While at times successful, medical crowdfunding can amplify or create issues of patient privacy, medical validity, and social disparities. The practice itself is a reaction to rising healthcare costs that outsize people’s wallets. Even the insured are increasingly relying on medical crowdfunding to cover out-of-pocket (OOP) expenses. In response to people assuming exorbitant OOP costs that can lead to declaring bankruptcy, there’s been a question as to who should instead assume the financial burdens. One approach is to address ways to reduce financial toxicity.
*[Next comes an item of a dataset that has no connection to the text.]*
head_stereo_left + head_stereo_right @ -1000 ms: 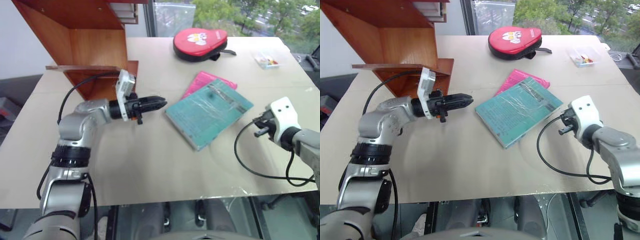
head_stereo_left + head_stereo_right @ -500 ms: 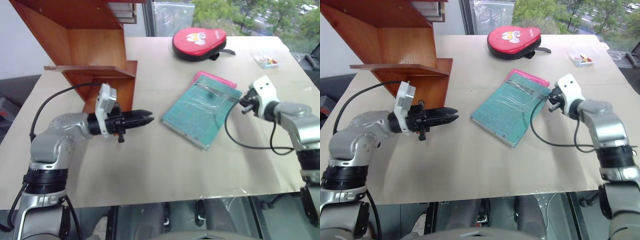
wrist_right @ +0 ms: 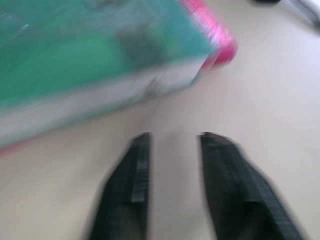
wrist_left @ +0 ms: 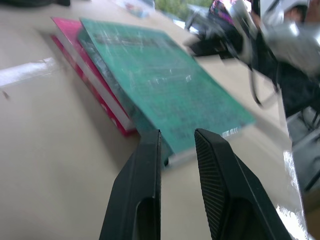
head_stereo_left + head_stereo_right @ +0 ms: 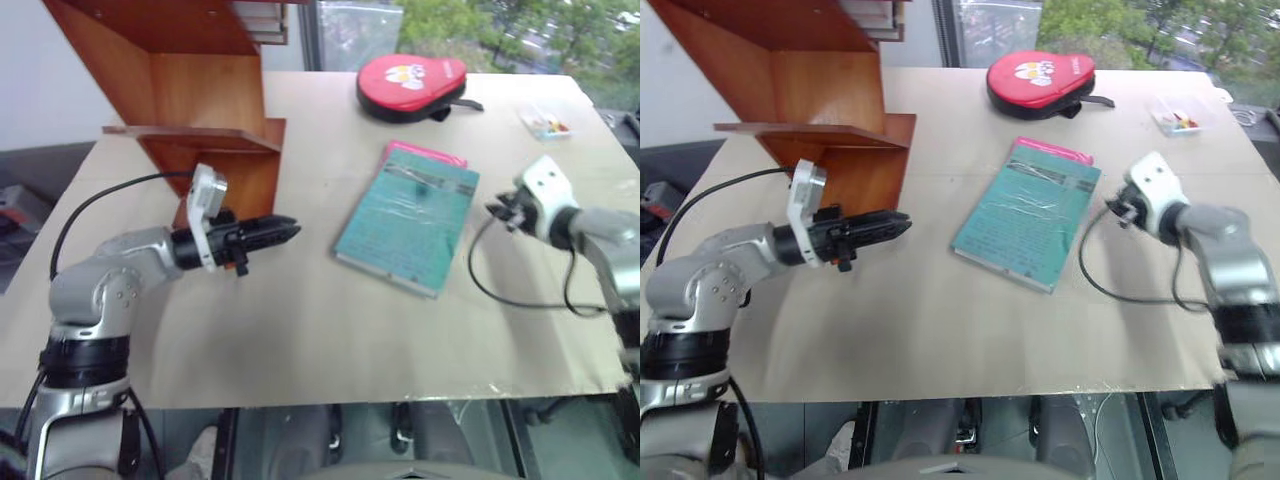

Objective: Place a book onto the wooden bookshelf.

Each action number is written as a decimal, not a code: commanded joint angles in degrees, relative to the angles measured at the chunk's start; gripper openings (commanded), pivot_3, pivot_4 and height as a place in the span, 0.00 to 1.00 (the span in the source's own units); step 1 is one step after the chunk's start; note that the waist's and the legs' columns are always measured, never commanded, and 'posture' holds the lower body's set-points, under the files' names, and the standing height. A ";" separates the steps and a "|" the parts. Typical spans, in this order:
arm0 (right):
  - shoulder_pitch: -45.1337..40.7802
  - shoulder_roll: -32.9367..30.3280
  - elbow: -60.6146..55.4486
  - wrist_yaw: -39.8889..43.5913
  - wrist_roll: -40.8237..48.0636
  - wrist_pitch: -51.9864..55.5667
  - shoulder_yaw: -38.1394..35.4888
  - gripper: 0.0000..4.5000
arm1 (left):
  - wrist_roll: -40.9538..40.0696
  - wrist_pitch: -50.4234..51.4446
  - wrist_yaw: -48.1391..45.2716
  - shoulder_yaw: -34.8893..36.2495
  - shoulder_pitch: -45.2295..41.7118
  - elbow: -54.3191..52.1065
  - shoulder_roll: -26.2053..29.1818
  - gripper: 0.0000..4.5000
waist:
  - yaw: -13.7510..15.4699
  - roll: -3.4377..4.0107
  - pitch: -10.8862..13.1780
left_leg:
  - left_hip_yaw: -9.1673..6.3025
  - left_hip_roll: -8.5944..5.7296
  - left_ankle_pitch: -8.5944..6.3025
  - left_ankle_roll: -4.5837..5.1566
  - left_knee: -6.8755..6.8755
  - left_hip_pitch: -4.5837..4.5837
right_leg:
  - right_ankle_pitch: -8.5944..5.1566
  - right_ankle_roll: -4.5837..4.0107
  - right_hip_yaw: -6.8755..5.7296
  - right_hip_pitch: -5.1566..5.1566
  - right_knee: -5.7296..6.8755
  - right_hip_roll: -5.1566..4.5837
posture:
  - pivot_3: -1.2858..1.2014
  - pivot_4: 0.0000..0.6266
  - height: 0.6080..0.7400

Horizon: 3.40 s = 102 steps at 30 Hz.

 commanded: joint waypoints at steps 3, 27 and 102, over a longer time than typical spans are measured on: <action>0.56 1.35 -6.53 -4.47 0.51 3.48 -2.39 0.64 | 1.19 -1.77 -1.97 -2.50 -2.81 2.28 -0.92 0.25 | -0.85 -0.01 0.00 | 0.12 0.02 0.01 -0.02 0.02 0.14 | -0.12 0.20 0.13 0.02 0.07 0.03 | 0.52 0.24 1.00; -2.53 4.72 -11.00 0.07 2.72 5.14 6.99 0.01 | -2.04 -8.63 -8.90 6.79 7.94 -5.74 4.06 0.25 | -1.28 -0.01 0.01 | 0.10 0.02 0.04 -0.07 0.05 0.12 | 0.00 -0.03 0.18 -0.09 0.21 0.00 | 0.52 0.24 1.00; 22.16 3.39 -54.15 -7.99 23.86 20.40 -13.56 0.98 | 9.56 10.91 1.19 -11.63 -29.28 38.51 -5.86 0.25 | 0.22 -0.35 -0.01 | 0.10 -0.08 0.05 -0.06 0.11 0.10 | -0.11 0.16 0.18 -0.05 0.29 0.04 | 0.52 0.24 1.00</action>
Financial toxicity, according to Ezekiel J. Emanuel, MD, PhD, an oncologist and vice provost for global initiatives at University of Pennsylvania, refers to how the OOP cost of cancer treatment for those affected creates emotional anguish with potential to adversely impact aspects of people’s lives, from medication adherence to income loss. In the op-ed, Dr. Emanuel references data from many studies to explain “financial toxicity.” Cancer treatment can cost at least $42,000 for the first year of care. At least 40% of Americans deplete their savings to pay for the first 2 years of care; approximately 30% with cancer have trouble paying for long-term cancer-related costs; and the mortality risk for people with cancer who filed for bankruptcy was 80% greater compared to those that didn’t. Dr. Emanuel notes the majority of those experiencing financial toxicity have insurance, and he attributes the malady to OOP expenses from high-deductible health plans.
High-deductible health plans, according to a study in JAMA Oncology, are cost-sharing measures meant to lower people’s use of health care services. In a Knowledge at Wharton article, three faculty members explain how raising the deductible (hence, “high-deductible”) means the copay or coinsurance amount people pay also goes up before insurance kicks in. The analysis discusses that, for people not using health insurance regularly, high-deductible plans can be a solid choice. Compared with traditional plans, they have a lower monthly premium and might include a health savings account (HSA) or health reimbursement arrangement (HRA) that employers contribute to. But that aside, the intention of high-deductible plans was to reduce medical spending through dissuasion. In other words, if OOP expenses were high, then people wouldn’t want to use medical services in excess or would at least think twice before scheduling an appointment. What happened instead? OOP spending for high-deductible plans grew 67% within a decade.
Regarding cancer-related costs, the researchers explain how high-deductible plans create exorbitant OOP costs for patients and those price tags lead to financial toxicity. With that, the study also asserts that financial toxicity is the driving force behind medical crowdfunding, which, incidentally, rose 20% for cancer in 2023.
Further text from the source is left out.